# Data Extraction

This notebook is for extracting the data from the source.

Here, we will be extracting fresh data from the source or updating the existing data in our project.

The source of the data is from the official Danish (Denmark) energy system which is a free and open data portal website.

Note: This notebook is for experimenting purpose, complete code is in the 'src' directory.

In [1]:
import os
import datetime
import requests
import pandas as pd
from pathlib import Path
from json import dump, JSONDecodeError

In [2]:
# Changing the working directory to project directory
NOTEBOOK_DIR_PATH = Path('D:/projects/energy-consumption-forecasting/notebooks')

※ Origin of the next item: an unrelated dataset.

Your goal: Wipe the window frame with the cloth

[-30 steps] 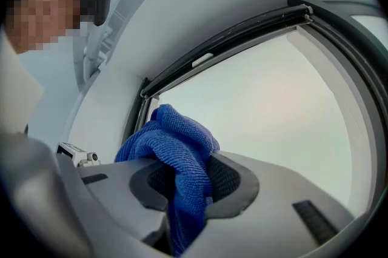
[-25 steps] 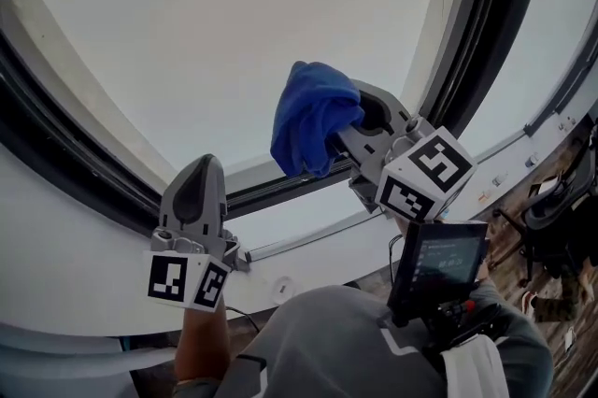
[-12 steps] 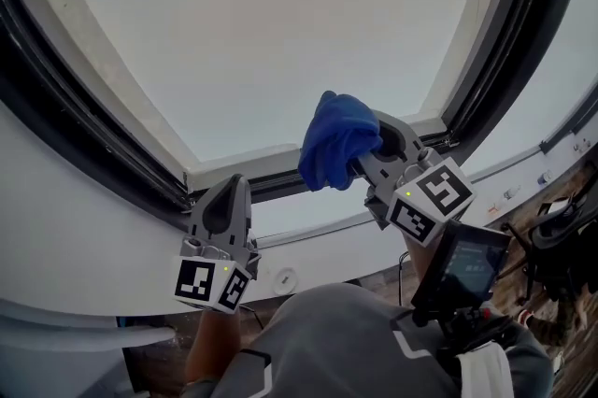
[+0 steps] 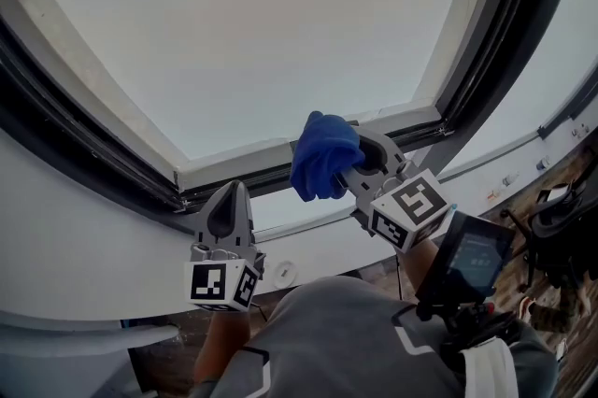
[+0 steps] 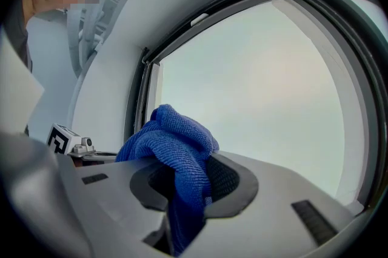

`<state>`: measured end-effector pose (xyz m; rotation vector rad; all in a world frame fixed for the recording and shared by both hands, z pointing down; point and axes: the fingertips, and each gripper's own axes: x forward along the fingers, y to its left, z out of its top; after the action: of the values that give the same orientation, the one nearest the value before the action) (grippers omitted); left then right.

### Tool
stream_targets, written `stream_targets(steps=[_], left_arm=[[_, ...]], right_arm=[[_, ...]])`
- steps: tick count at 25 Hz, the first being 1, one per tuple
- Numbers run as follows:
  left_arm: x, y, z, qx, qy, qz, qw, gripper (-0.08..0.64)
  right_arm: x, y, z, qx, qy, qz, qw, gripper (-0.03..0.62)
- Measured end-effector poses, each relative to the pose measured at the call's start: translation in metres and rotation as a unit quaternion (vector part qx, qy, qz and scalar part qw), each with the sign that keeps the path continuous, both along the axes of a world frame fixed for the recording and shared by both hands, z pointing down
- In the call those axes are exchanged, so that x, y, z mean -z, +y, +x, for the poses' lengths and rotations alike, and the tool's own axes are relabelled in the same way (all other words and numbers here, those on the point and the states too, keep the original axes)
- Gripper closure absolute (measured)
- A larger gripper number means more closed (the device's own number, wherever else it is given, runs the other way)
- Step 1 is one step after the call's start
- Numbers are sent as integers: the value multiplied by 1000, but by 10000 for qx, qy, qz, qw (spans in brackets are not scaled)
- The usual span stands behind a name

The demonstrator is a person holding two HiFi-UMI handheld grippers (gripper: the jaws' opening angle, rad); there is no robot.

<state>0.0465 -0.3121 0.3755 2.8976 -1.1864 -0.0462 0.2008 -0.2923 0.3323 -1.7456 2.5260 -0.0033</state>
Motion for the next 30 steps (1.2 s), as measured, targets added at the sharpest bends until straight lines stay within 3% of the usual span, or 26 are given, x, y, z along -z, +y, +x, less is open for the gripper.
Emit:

if Path(os.getcwd()) == NOTEBOOK_DIR_PATH:
    os.chdir(path='..')

os.getcwd()

'd:\\projects\\energy-consumption-forecasting'

In [3]:
# Data path for storing all the data
DATA_DIR_PATH = Path('data/')
DATA_DIR_PATH

WindowsPath('data')

Getting the data is quite simple, the data portal contains an API guide which has all the instructions that are needed for extracting the data.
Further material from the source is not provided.